En aquellos días, Felipe bajó a la ciudad de Samaría y predicaba allí a Cristo. El gentío escuchaba con aprobación lo que decía Felipe, porque habían oído hablar de los signos que hacía, y los estaban viendo: de muchos poseídos salían los espíritus inmundos lanzando gritos, y muchos paralíticos y lisiados se curaban. La ciudad se llenó de alegría. Cuando los apóstoles, que estaban en Jerusalén, se enteraron de que Samaría había recibido la palabra de Dios, enviaron a Pedro y a Juan; ellos bajaron hasta allí y oraron por los fieles, para que recibieran el Espíritu Santo; aún no había bajado sobre ninguno, estaban sólo bautizados en el nombre del Señor Jesús. Entonces les imponían las manos y recibían el Espíritu Santo. (Hechos de los apóstoles 8, 5-8; 14-17)
Estoy ante el Pentecostés samaritano. Me acerco al contexto literario de este texto y caigo en la cuenta de que Felipe, uno de los siete helenistas elegidos en el texto de la semana pasada, ha llegado a Samaría huyendo de la persecución que sufrían los cristianos en Jerusalén. Una de sus víctimas había sido Esteban, el protomártir cristiano. ¿Por qué dicha persecución parece más severa hacia los judeocristianos de origen griego que hacia los de origen palestino? ¿Conflicto derivado de la multiculturalidad?, me pregunto. Pero más allá de los incidentes de la historia está la mano de Dios guiando la vida del hombre de fe. En lenguaje más laico se suele decir: “no hay mal que por bien no venga”. El desplazamiento forzado de Felipe y otros discípulos es la chispa que enciende el fuego que ahora abriga a los samaritanos. La persecución no extingue el grupo de discípulos ni merma su impulso misionero; todo lo contrario, es la causa de la expansión del evangelio. ¡Qué modos de proceder los del Señor!

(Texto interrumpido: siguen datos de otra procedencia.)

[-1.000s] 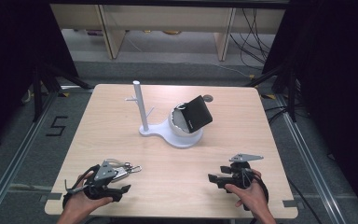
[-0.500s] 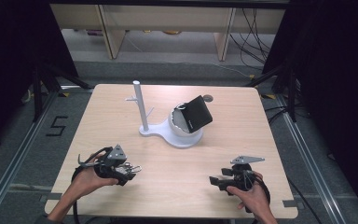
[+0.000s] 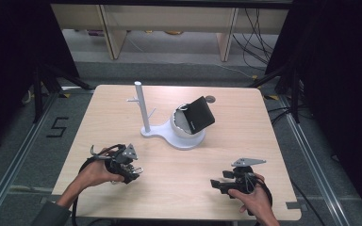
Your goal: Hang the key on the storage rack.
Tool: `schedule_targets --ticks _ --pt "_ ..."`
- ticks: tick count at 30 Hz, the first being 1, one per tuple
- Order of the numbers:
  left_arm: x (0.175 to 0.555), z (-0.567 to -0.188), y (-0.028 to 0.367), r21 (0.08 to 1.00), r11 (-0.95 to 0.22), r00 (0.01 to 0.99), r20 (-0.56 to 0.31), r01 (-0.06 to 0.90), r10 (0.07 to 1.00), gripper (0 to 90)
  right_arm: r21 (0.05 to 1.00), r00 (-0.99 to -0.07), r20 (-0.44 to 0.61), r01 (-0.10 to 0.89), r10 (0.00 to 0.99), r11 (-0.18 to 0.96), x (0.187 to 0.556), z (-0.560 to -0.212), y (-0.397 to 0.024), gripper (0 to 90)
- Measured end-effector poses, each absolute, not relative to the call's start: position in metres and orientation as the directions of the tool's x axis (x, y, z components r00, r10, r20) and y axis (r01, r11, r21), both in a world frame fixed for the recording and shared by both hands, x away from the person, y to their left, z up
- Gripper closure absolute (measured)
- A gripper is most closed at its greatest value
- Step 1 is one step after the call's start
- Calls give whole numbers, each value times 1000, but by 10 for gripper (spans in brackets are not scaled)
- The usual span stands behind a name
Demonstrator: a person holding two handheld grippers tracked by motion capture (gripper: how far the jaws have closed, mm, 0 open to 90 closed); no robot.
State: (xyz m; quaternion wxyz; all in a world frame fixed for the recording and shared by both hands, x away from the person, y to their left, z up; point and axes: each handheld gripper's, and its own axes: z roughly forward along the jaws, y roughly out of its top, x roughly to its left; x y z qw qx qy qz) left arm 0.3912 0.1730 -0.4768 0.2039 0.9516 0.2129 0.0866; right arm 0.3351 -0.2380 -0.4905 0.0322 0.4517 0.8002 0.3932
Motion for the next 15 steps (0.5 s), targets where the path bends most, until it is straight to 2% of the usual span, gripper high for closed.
schedule_targets --ticks 6,12,14,15 --pt "398 -476 167 388 -865 916 106 320 387 371 655 -594 299 697 747 292 335 -491 -237 302" --pt "408 -483 162 305 -904 939 77 299 336 400 648 -592 309 704 744 291 335 -491 -236 302" --pt "409 -484 162 302 -905 940 71 299 335 407 651 -598 308 699 740 294 335 -492 -237 302" --pt "409 -483 163 291 -909 940 70 300 333 442 638 -580 330 718 745 277 334 -491 -235 302"
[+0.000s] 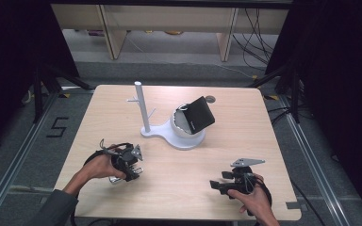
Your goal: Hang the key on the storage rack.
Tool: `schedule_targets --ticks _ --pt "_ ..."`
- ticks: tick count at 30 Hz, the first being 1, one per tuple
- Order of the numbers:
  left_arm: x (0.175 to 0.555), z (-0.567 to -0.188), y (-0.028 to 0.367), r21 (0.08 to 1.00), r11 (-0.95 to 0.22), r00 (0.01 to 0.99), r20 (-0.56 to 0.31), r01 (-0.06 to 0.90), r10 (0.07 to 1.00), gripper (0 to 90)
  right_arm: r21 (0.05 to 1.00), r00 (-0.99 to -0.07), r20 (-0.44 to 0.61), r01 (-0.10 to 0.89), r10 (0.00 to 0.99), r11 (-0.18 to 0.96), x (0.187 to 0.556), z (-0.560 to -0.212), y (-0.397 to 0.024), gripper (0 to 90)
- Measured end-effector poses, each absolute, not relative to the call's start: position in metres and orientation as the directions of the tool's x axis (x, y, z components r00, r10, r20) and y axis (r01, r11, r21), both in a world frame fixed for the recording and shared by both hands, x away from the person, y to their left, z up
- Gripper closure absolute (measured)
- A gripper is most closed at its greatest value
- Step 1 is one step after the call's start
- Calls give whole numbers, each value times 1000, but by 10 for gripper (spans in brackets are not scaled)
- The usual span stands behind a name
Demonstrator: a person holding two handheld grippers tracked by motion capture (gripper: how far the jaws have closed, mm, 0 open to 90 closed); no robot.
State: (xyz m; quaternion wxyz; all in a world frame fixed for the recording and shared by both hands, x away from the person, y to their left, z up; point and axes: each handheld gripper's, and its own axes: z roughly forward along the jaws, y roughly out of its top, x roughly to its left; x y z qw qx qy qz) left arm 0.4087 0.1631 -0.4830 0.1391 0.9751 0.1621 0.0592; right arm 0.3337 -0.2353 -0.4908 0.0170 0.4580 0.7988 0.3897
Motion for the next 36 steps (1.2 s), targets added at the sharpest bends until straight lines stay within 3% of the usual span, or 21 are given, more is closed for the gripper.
schedule_targets --ticks 8,16,36 --pt "410 -482 164 232 -902 927 2 364 375 516 645 -589 325 710 740 282 335 -492 -236 302" --pt "408 -480 148 149 -909 919 9 389 394 730 647 -589 324 709 741 281 335 -491 -236 302" --pt "410 -480 135 64 -874 875 20 482 484 745 654 -603 310 697 736 295 335 -492 -236 303"
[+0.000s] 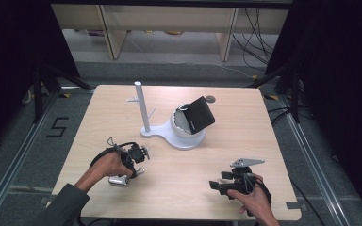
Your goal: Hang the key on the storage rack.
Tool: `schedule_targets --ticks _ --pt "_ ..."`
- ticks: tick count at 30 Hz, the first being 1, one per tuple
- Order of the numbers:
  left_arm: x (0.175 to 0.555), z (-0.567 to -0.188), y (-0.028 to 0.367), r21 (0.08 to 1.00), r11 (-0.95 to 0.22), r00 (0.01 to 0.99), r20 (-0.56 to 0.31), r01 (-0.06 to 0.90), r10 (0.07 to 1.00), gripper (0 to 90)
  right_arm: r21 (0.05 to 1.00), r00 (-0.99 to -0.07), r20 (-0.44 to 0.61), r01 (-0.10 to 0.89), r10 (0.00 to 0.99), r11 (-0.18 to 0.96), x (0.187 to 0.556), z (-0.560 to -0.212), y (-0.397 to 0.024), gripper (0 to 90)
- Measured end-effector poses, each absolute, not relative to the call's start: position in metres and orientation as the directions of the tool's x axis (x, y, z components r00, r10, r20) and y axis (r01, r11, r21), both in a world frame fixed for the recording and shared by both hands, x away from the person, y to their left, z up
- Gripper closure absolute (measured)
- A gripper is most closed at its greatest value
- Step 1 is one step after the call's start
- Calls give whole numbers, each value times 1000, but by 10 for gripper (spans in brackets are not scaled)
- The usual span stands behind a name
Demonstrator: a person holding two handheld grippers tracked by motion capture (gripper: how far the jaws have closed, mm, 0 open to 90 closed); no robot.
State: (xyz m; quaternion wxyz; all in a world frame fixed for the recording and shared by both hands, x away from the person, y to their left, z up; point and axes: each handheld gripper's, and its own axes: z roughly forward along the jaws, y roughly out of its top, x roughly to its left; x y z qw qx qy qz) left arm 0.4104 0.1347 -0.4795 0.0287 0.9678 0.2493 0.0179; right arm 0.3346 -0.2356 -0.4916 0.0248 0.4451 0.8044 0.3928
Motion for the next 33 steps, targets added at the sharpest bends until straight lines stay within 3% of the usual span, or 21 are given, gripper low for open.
schedule_targets --ticks 13,33 --pt "410 -472 149 144 -872 881 0 468 473 751 636 -584 344 721 736 275 335 -493 -236 305" --pt "411 -405 173 238 -825 842 50 513 538 751 640 -587 338 716 736 277 336 -494 -237 306"
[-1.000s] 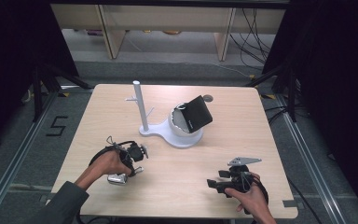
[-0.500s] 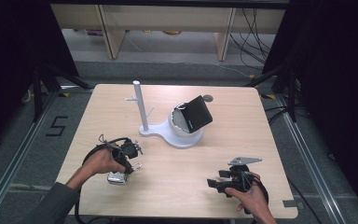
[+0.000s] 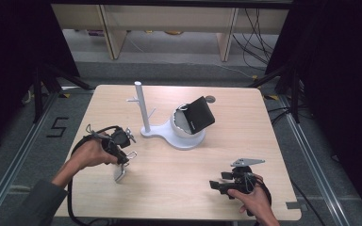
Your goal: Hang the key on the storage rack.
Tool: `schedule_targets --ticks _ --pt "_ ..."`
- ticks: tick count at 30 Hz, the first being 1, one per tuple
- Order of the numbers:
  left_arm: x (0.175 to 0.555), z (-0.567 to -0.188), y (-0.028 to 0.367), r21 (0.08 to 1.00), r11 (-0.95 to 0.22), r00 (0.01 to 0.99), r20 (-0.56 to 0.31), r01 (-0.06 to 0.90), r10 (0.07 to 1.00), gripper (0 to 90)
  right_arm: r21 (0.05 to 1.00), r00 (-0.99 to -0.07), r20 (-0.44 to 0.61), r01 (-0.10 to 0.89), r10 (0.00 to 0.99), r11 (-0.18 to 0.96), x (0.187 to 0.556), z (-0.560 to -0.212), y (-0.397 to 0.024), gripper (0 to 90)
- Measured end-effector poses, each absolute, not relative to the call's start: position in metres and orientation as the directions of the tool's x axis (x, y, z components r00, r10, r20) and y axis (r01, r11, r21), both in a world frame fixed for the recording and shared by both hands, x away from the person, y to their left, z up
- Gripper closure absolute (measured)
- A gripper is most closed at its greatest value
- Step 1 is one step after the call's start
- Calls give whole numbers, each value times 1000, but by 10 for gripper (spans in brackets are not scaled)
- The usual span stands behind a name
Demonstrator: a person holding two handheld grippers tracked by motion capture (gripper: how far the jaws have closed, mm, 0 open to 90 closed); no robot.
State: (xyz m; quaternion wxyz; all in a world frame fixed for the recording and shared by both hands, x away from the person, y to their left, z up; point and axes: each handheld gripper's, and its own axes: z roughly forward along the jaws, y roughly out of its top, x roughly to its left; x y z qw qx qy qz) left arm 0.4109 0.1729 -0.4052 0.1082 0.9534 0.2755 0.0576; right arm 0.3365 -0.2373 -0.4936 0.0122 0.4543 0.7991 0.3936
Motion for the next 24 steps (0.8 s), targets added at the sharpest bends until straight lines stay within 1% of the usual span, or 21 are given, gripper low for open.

Dice el texto que Felipe “bajó a la ciudad de Samaría”. Connotación geográfica, sin duda, puesto que Jerusalén está situada a mayor actitud. Pero no solo eso. Con él baja la Iglesia a impregnar del Espíritu los habitantes de aquella región. Viene a mi memoria aquel pasaje del profeta Isaías que dice: “de Sión saldrá la Ley, de Jerusalén la palabra del Señor”.
Dos notas llaman mi atención de los samaritanos que reciben el mensaje (el kerygma: Jesús de Nazaret fue crucificado, pero Dios lo resucitó): “escuchaban con aprobación” y “estaban viendo” los signos que hacían. Me imagino la escena y no puedo dejar de pensar en todas aquellas miradas fijas en el predicador mientras sus oídos se dejaban llenar por las palabras que salía de sus labios. Escuchar y ver son dos verbos esenciales en la Sagrada Escritura, más escuchar que ver. La escucha apunta a la obediencia; el ver, a querer quedar deslumbrado (excepto que sea una mirada contemplativa, como me imagino la de los samaritanos de aquel auditorio). Los signos están al servicio de la predicación: primero propone el mensaje, los prodigios serán su resonancia.
Los resultados no se hacen esperar: “La ciudad se llenó de alegría”. Es la alegría que acompaña la fe. Una vez más no puedo dejar de pensar en la exhortación apostólica Evangelii Gaudium, del Papa Francisco. Allí nos insiste en que acoger la buena nueva de Jesucristo resucitado siempre llena de alegría. Es la expresión de la actuación de Dios y la realización de su plan salvífico. La efusión del Espíritu Santo es la garantía de su permanencia. ¿Texto clave para fundamentar el origen remoto del sacramento de la confirmación?, me pregunto.
Pienso en la llegada de Pedro y Juan allí. Son enviados, dice el texto. Se trata de una decisión eclesial. Un signo de comunión con aquella iglesia naciente y un espaldarazo a la misión de Felipe. ¡Qué necesarios son estos gestos para expresar la unidad en medio de la diversidad! La expresión más alta de esa comunión pienso queda evidencia en la efusión del Espíritu Santo tanto sobre la comunidad de Jerusalén como en esta de Samaría. Es el mismo Espíritu quien habla a todas las iglesias y genera comunión entre ellas.
Y no puedo dejar de pensar en los sacramentos de iniciación cristiana: el relato menciona el bautismo recibido por los samaritanos, insinúa la confirmación por parte de los apóstoles y deja ver el clima de comunión que allí se genera. El mismo proceso de iniciación seguido por los de Jerusalén es el que siguen los de Samaría. La Iglesia es una sola, como lo es la fe y los sacramentos que esta administra. ¿No sería hoy un buen día para orar por la unidad de la Iglesia?